* What is needed *
Return all the data below as it stands, minus the pictures.
※
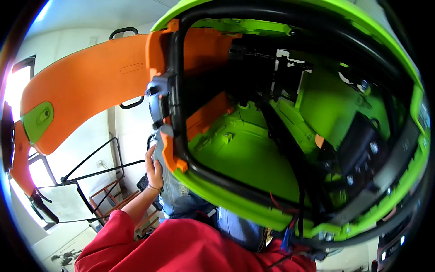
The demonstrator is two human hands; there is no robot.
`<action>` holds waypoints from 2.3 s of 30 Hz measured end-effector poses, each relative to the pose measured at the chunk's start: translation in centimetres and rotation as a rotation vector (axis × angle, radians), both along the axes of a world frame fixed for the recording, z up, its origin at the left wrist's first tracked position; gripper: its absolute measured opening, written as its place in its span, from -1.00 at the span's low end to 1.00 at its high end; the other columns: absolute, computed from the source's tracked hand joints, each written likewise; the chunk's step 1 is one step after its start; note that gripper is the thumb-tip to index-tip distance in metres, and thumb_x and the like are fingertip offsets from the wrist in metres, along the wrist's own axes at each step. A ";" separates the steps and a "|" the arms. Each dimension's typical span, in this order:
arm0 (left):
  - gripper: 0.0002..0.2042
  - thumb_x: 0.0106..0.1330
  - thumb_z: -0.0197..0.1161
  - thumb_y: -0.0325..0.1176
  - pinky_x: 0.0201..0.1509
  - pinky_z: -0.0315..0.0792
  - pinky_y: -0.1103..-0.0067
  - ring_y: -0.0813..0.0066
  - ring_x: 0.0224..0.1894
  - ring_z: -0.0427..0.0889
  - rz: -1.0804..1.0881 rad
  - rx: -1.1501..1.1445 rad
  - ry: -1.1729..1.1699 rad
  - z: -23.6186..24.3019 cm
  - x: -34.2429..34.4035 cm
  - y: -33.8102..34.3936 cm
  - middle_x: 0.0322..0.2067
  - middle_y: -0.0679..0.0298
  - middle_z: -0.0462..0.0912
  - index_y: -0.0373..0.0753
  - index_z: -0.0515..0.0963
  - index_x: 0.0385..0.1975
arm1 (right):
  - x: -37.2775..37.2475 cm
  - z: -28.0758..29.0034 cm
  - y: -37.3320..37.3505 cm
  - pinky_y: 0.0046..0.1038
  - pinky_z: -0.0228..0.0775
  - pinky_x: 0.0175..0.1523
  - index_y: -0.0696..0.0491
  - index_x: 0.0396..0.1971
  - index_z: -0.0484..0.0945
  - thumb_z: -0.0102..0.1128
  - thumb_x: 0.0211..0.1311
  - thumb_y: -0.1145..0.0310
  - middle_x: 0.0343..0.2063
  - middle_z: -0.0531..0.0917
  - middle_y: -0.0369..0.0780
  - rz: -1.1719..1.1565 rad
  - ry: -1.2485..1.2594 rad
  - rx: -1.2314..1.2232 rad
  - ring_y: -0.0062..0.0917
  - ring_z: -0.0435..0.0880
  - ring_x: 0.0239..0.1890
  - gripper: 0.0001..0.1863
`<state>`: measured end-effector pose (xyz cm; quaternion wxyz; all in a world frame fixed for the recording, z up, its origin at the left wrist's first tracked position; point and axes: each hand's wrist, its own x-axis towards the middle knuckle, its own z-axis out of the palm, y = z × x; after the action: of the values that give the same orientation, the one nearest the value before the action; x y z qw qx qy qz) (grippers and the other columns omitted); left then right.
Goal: The person disassembles parts of an electric scooter, loosening internal components by hand and using a screwdriver to remove screws and body panels from the frame.
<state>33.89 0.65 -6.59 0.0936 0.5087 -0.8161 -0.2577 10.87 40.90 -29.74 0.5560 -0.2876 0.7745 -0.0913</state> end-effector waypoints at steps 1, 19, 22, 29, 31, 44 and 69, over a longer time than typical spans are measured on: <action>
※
* Answer box *
The demonstrator is two human hands; there is no robot.
`<action>` holds waypoints from 2.3 s of 30 Hz measured end-effector poses, each relative to the pose measured at the chunk's start: translation in centimetres and rotation as a rotation vector (axis × angle, radians), both along the axes of a world frame fixed for the recording, z up, its origin at the left wrist's first tracked position; gripper: its absolute measured opening, written as its place in its span, from -1.00 at the span's low end to 1.00 at its high end; the other columns: absolute, computed from the source's tracked hand joints, each written likewise; the chunk's step 1 is one step after its start; note that gripper is the thumb-tip to index-tip distance in metres, and thumb_x and the like are fingertip offsets from the wrist in metres, along the wrist's own axes at each step. A ";" separates the steps and a "|" the arms. Each dimension's typical span, in this order:
arm0 (left):
  - gripper: 0.0002..0.2042
  - thumb_x: 0.0106..0.1330
  - thumb_z: -0.0197..0.1161
  - thumb_y: -0.0325..0.1176
  - pinky_x: 0.0201..0.1509
  - pinky_z: -0.0315..0.0792
  - pinky_y: -0.1103..-0.0067
  - ring_y: -0.0813..0.0066
  - ring_x: 0.0224..0.1894
  - ring_z: -0.0427..0.0889
  - rz: -1.0804..1.0881 rad
  - rx: -1.1501..1.1445 rad
  - ry: -1.1729..1.1699 rad
  - z: -23.6186..24.3019 cm
  - x: -34.2429..34.4035 cm
  - y: -33.8102..34.3936 cm
  - middle_x: 0.0322..0.2067
  - middle_y: -0.0679..0.0298
  - middle_z: -0.0462..0.0912
  - index_y: -0.0373..0.0753
  - index_z: -0.0515..0.0963
  - index_x: 0.0385..0.1975
arm1 (right):
  - x: -37.2775..37.2475 cm
  - z: -28.0758..29.0034 cm
  - y: -37.3320..37.3505 cm
  - pinky_y: 0.0046..0.1038
  - pinky_z: -0.0228..0.0775
  - pinky_x: 0.0175..0.1523
  - index_y: -0.0696..0.0491
  - index_x: 0.0396..0.1971
  - index_z: -0.0484..0.0945
  - thumb_z: -0.0102..0.1128
  - thumb_x: 0.0211..0.1311
  - thumb_y: -0.1145..0.0310
  - middle_x: 0.0343..0.2063
  - middle_z: -0.0531..0.0917
  - middle_y: -0.0369..0.0780
  - rz: -1.1719..1.1565 rad
  - ry: -1.2485..1.2594 rad
  - rx: -1.2314..1.2232 rad
  - ring_y: -0.0062..0.0917
  - ring_z: -0.0435..0.0880
  - ring_x: 0.0239..0.1890
  - gripper: 0.0001..0.1863
`<state>`: measured end-effector pose (xyz cm; quaternion wxyz; all in a world frame fixed for the recording, z up, its origin at the left wrist's first tracked position; point and axes: each hand's wrist, its own x-axis towards the middle knuckle, its own z-axis out of the palm, y = z × x; after the action: of the values that give the same orientation, the one nearest the value before the action; x y z qw qx qy qz) (grippers and the other columns omitted); left then right.
Goal: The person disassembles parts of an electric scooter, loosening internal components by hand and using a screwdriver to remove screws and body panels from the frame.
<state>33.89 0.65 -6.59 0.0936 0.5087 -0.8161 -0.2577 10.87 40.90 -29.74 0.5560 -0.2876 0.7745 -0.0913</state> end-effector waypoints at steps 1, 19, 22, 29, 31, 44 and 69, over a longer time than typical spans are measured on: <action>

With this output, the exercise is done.